Of meeting two others he’d always held in high esteem

While he was living.


But because he had to go back in time to meet them,

He had a chance to view their lives in rewind, too.

In toto, he could see how they had actually been,

How they had treated their own families,

And he found that they were all assholes.


But then he arrived at a place in space and time where they were born.

What sweet babies they all three were!

And he managed to peek behind the curtain 

To find them as their spirits were in death now,

So perfect, and so at peace with themselves and everyone else!
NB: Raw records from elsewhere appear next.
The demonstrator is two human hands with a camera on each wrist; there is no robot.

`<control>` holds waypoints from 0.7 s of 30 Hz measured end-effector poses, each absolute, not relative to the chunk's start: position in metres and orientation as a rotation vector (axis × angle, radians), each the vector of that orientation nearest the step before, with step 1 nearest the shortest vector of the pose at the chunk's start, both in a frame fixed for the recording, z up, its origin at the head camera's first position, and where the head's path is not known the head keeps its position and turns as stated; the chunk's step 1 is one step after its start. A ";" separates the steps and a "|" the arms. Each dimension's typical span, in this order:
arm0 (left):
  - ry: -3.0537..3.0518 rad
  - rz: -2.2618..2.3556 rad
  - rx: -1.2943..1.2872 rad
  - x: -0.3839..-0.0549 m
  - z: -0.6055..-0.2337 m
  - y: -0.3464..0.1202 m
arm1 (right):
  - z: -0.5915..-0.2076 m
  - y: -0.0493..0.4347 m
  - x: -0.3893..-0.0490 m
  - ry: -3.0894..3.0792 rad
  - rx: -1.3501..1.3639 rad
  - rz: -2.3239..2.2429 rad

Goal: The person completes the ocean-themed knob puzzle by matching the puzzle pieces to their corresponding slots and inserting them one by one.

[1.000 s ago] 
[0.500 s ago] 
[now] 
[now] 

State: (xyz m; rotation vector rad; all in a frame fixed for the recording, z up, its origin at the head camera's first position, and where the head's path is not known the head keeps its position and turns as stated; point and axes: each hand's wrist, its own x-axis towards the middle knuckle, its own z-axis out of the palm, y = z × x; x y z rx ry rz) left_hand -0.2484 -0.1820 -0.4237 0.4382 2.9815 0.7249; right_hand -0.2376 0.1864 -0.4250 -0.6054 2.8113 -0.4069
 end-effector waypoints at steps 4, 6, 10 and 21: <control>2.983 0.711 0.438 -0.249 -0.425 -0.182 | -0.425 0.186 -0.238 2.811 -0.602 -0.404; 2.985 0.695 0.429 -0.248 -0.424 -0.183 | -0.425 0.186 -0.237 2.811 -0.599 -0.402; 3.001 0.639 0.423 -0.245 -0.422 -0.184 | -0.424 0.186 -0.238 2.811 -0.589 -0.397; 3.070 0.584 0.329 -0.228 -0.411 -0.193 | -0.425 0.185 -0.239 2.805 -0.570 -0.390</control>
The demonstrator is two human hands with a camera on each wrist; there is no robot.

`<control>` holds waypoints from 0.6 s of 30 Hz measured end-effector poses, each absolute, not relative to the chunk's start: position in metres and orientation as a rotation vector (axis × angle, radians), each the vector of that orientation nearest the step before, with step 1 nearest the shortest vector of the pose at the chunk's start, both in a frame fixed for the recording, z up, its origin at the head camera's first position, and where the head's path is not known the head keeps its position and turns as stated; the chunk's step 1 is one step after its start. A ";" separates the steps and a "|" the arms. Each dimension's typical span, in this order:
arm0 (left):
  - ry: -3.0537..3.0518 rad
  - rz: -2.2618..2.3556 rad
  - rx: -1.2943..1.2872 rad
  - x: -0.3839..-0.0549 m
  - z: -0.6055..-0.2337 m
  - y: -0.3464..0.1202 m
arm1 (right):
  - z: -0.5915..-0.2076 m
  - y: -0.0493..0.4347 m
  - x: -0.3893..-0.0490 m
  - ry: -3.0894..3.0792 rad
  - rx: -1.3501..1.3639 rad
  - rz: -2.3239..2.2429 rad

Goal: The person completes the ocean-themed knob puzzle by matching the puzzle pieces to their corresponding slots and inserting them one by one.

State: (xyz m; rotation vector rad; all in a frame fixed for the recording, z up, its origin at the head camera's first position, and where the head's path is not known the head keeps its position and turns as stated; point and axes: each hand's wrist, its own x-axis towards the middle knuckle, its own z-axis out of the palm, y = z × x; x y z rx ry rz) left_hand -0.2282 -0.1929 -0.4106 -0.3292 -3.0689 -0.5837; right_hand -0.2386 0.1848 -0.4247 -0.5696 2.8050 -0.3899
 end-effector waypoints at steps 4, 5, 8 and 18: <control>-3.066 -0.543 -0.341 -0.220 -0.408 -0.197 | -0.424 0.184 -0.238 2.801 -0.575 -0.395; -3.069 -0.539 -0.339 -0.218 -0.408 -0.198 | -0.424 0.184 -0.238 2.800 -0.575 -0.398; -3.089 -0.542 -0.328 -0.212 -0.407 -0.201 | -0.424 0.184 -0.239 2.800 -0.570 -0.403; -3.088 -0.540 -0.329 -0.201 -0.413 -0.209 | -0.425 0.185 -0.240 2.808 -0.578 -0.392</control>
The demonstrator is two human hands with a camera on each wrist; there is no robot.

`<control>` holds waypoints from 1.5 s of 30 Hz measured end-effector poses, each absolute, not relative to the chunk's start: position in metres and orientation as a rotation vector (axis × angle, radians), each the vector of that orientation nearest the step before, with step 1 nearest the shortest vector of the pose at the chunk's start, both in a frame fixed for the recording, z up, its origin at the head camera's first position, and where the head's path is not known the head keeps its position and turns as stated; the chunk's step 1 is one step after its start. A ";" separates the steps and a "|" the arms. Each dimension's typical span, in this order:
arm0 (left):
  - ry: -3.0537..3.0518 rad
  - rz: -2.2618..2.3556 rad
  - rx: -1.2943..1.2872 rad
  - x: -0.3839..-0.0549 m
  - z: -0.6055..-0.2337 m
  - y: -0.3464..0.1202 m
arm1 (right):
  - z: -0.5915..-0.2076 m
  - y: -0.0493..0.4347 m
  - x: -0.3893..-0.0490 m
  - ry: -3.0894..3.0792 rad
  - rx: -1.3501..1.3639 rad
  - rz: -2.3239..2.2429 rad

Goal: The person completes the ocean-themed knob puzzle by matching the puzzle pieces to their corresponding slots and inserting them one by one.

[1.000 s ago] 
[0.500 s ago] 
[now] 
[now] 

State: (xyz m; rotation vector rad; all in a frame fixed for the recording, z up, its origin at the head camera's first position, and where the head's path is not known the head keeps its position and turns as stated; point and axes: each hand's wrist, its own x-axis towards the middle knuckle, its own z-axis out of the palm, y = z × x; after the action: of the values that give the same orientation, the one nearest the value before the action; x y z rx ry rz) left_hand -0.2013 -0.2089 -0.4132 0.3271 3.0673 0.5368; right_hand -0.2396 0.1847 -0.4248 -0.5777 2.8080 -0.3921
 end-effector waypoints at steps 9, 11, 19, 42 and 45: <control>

And so he decided that in his next life,

He wasn’t going to wish to meet anyone famous,

Or either would he work to be anyone whom others might admire,

But his only striving would be to stay as innocent 

As the glorious, angelic infants he’d seen were.


-jenn


Wednesday, October 9, 2024

 Practice Squad


The unsung heroes of the practice squad!

The better they are,

The better your team will be!

Nameless, faceless wildmen 

Who square up for fun on the frienemy:

The starters!


They run divine routes,

Inspired by some hidden energy matrix.

They gather strength from an unknown source, 

Motivated by something intangible 

And incorruptible.


They can’t be bought.

They can’t be sold.

But they can take you places,

Or they can take yours.


It’s rare, but brother, when they do,

When they rise up through the ranks of the five star blue bloods,

They become the very ones

Who get statues of themselves placed

 In front of the stadiums!


The eternal spirit of the underdawg!


They are gold

In a silver standard.

They deserve our notice and respect.


My hat is off to you today,

You great, unsung heroes of the venerate and venerable practice squad!